Problem description: What is needed here is an exact transcription of the entries that follow.

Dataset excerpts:
┌──

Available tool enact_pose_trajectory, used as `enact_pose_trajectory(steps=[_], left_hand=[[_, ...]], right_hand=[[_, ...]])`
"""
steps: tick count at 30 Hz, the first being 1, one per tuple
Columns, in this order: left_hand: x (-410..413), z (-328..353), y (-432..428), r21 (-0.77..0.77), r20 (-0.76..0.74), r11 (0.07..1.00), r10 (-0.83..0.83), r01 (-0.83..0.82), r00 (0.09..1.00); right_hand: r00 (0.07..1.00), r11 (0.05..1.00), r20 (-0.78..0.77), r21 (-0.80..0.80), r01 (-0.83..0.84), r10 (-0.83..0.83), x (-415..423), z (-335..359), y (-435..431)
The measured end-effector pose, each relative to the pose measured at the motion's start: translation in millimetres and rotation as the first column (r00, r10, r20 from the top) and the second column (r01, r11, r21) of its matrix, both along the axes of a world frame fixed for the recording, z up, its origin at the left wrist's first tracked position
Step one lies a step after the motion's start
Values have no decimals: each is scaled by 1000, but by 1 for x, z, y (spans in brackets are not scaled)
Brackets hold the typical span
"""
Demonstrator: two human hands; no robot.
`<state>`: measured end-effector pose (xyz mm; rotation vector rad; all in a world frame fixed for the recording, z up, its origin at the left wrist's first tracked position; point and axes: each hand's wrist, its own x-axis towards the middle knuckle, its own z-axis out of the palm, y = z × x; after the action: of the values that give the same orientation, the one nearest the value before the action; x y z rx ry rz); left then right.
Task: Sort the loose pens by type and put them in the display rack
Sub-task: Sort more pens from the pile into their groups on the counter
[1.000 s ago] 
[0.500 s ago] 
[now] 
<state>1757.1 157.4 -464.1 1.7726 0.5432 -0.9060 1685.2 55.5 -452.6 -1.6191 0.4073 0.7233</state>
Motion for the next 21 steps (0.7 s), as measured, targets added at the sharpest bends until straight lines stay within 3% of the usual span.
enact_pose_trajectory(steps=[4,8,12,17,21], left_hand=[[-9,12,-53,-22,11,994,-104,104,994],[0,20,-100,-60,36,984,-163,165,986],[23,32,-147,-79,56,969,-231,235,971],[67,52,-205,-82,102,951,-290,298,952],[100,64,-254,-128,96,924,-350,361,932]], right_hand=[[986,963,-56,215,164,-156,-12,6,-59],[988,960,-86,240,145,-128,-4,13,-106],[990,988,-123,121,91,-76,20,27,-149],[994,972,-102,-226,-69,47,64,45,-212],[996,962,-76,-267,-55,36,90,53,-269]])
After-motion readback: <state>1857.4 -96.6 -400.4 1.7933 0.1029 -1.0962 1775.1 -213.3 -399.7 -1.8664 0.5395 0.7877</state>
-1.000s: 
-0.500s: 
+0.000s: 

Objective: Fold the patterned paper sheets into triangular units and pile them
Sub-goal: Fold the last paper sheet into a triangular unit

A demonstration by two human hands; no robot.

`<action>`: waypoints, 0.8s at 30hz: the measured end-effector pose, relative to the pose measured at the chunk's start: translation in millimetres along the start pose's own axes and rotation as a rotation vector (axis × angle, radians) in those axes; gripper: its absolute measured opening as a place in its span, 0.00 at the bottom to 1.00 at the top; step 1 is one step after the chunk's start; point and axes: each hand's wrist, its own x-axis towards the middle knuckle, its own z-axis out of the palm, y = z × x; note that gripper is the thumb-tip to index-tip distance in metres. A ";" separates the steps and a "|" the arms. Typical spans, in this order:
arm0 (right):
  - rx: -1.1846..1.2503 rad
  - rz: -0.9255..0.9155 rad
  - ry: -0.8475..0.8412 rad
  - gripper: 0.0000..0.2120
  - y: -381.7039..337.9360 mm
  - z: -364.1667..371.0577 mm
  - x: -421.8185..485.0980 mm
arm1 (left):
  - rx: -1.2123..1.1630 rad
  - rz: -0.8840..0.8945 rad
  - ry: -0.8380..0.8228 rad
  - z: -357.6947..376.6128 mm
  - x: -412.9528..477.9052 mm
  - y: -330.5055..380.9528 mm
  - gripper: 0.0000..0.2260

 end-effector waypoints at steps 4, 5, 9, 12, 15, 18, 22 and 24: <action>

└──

Exercise result:
Available tool enact_pose_trajectory, used as `enact_pose_trajectory(steps=[_], left_hand=[[_, ...]], right_hand=[[_, ...]])`
"""
steps: tick count at 30 Hz, the first being 1, one per tuple
Columns, in this order: left_hand: x (-410..413), z (-328..353), y (-432..428), r21 (-0.77..0.77), r20 (-0.76..0.74), r11 (0.07..1.00), r10 (-0.83..0.83), r01 (-0.83..0.82), r00 (0.09..1.00); right_hand: r00 (0.07..1.00), r11 (0.05..1.00), r20 (-0.78..0.77), r21 (-0.80..0.80), r01 (-0.83..0.84), r10 (-0.83..0.83), x (-415..423), z (-335..359), y (-435..431)
The measured end-effector pose, each relative to the pose measured at the motion's start: translation in millimetres and rotation as the first column (r00, r10, r20 from the top) and the second column (r01, r11, r21) of its matrix, both along the axes of a world frame fixed for the recording, z up, its origin at the left wrist's first tracked position
Step one lies a step after the motion's start
Values have no decimals: each is scaled by 1000, but by 1 for x, z, y (spans in brackets are not scaled)
Brackets hold the typical span
"""
Demonstrator: two human hands; no robot.
`<state>`: measured end-effector pose (xyz mm; rotation vector rad; all in a world frame fixed for the recording, z up, its origin at the left wrist's first tracked position; point and axes: each hand's wrist, its own x-axis towards the middle knuckle, its own z-axis out of the palm, y = z × x; after the action: of the values that give the same orientation, the one nearest the value before the action; x y z rx ry rz); left then right.
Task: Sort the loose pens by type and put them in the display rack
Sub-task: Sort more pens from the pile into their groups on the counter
[1.000 s ago] 
[0.500 s ago] 
[now] 
<state>1757.1 157.4 -464.1 1.7726 0.5432 -0.9060 1685.2 55.5 -452.6 -1.6191 0.4073 0.7233</state>
Motion for the next 21 steps (0.7 s), as measured, targets added at the sharpest bends until straight lines stay within 3% of the usual span.
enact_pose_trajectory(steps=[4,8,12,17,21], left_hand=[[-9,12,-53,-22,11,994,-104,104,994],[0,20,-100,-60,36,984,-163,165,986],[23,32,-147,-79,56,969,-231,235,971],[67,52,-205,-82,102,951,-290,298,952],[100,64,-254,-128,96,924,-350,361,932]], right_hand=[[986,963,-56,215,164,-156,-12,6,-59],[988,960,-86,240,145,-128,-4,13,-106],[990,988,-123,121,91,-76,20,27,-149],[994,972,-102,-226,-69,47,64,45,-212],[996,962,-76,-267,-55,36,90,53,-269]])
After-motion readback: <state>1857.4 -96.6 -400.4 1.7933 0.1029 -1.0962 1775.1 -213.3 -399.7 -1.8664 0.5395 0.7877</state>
-1.000s: 
-0.500s: 
+0.000s: 

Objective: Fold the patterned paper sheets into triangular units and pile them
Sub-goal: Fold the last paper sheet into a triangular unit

A demonstration by two human hands; no robot.

`<action>`: waypoints, 0.8s at 30hz: the measured end-effector pose, relative to the pose measured at the chunk's start: translation in millimetres along the start pose's own axes and rotation as a rotation vector (axis × angle, radians) in those axes; gripper: its absolute measured opening as a place in its span, 0.00 at the bottom to 1.00 at the top; step 1 is one step after the chunk's start; point and axes: each hand's wrist, its own x-axis towards the middle knuckle, its own z-axis out of the palm, y = z × x; note that gripper is the thumb-tip to index-tip distance in metres. A ";" separates the steps and a "|" the arms. Typical spans, in this order:
arm0 (right):
  - rx: -1.1846..1.2503 rad
  - rz: -0.9255..0.9155 rad
  - ry: -0.8475..0.8412 rad
  - gripper: 0.0000..0.2120
  - y: -381.7039..337.9360 mm
  - z: -364.1667..371.0577 mm
  - x: -421.8185..485.0980 mm
arm1 (left):
  - rx: -1.2123..1.1630 rad
  - rz: -0.8840..0.8945 rad
  - ry: -0.8380..0.8228 rad
  - z: -357.6947..376.6128 mm
  - x: -412.9528..477.9052 mm
  - y: -330.5055..380.9528 mm
  - gripper: 0.0000..0.2260

 end-effector waypoints at steps 4, 5, 9, 12, 15, 18, 22 and 24: <action>

For this exercise, nothing more is required.